Data for review.
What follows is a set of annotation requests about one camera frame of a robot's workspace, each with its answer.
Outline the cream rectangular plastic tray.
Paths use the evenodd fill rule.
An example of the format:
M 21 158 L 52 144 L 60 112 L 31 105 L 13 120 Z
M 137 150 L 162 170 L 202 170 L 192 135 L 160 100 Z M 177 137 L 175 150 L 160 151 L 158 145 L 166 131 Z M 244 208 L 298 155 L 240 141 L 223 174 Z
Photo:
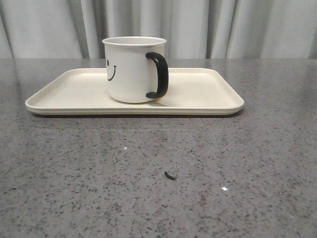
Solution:
M 66 71 L 28 98 L 27 109 L 38 115 L 198 115 L 239 112 L 244 100 L 215 70 L 170 68 L 167 94 L 155 101 L 128 104 L 108 94 L 105 68 Z

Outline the small black debris piece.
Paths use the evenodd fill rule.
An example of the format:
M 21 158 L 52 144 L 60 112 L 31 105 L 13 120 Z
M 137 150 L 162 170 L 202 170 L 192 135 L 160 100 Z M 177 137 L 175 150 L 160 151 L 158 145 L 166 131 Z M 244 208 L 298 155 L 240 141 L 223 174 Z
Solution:
M 168 172 L 164 172 L 164 175 L 170 180 L 177 180 L 177 177 L 171 176 Z

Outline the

Problem statement.
Filter the records above and return every line that holds the word "Outline".

Output for this exercise.
Outline the cream rectangular plastic tray.
Outline the small black debris piece.
Outline the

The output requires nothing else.